* [TASK GOAL] What you give back from the listing below should be an exact copy of the lines from the one with "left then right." down to the one with "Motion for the", and it should contain no pictures.

* [DATASET EXCERPT]
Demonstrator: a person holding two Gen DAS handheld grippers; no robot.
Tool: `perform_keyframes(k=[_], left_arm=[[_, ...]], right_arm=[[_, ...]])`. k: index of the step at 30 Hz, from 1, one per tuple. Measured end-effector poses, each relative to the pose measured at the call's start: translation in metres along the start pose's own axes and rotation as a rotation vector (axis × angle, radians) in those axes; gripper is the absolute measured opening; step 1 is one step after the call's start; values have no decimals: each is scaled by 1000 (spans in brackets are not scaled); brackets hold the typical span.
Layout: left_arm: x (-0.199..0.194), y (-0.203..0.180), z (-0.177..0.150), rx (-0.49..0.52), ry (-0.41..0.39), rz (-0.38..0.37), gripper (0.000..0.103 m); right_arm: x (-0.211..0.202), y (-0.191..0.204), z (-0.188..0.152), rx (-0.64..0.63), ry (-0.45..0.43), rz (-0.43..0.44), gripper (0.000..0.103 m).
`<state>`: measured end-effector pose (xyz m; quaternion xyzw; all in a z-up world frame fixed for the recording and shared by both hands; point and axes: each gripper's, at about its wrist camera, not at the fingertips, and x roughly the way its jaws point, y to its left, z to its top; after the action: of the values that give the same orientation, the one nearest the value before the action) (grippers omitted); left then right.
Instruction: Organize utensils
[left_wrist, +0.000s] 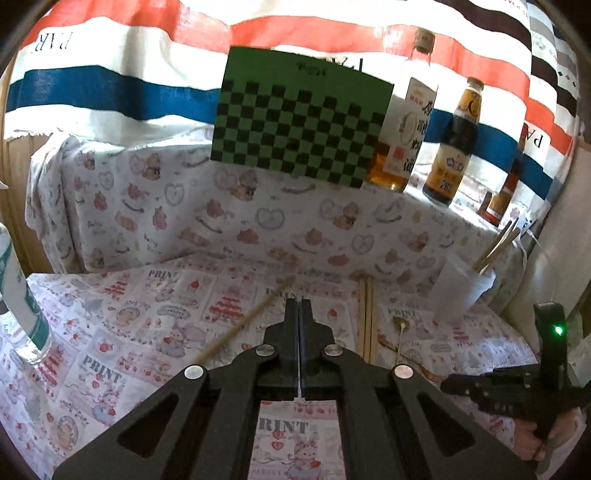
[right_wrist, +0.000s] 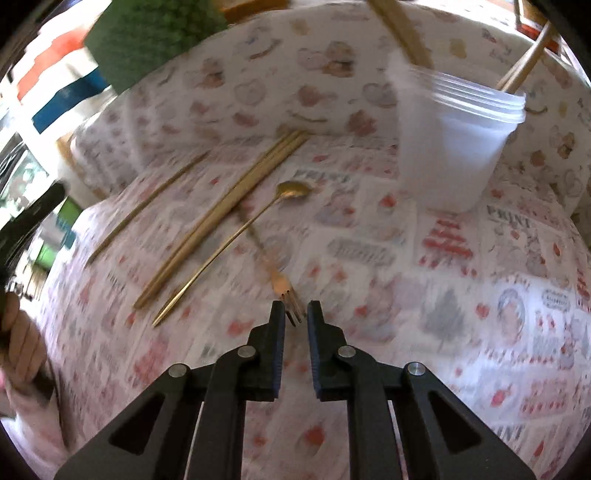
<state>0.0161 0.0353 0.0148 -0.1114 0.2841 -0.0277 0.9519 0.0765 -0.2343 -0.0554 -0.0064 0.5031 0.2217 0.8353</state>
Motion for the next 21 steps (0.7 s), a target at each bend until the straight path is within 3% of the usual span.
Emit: perform_keyframes(k=[5,7,9,15,20,21], left_arm=[[9,-2,-4,10,42,-14,0],[9,-4,-5,25,40,-1,0],[9,-6,-6,48,36,15,0],[15,-2,-5,42,62,16,13],[16,2,-4,42,72,18,21],[16,2,-3,44,75,9,25]], right_arm=[[-7,17,-8,-61,-8,-2,17],[-10,19,-8,-81,-38,-61,38],[-9,22,-6,-109,-55,-100,45],[-2,32,-7,-152,-52,-83,44],[5,38,-10,-164,-43,-119,26],[4,38,-10,-158,-41,-109,17]])
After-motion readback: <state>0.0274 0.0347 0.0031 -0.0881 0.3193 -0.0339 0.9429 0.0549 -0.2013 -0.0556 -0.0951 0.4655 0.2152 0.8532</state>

* [ANSWER SPACE]
`<state>`: measured end-effector pose (xyz m; quaternion xyzw; all in a z-up world frame fixed for the recording and shared by both hands; point and axes: each gripper's, at about its wrist camera, not at the fingertips, and x roughly the way its jaws point, y to its left, z to its top; after the action: of the values that give the same orientation, the one nearest the value before the action) (grippers omitted); left then right.
Instruction: Organize utensils
[left_wrist, +0.000s] 
[right_wrist, +0.000s] 
<state>0.0161 0.0353 0.0148 -0.1114 0.2841 -0.0277 0.9519 0.0765 -0.2343 -0.0554 -0.0064 0.5031 0.2217 0.8353</state>
Motion for the next 21 steps (0.7 s), a target at each bend until the straight path is within 3% of the usual span.

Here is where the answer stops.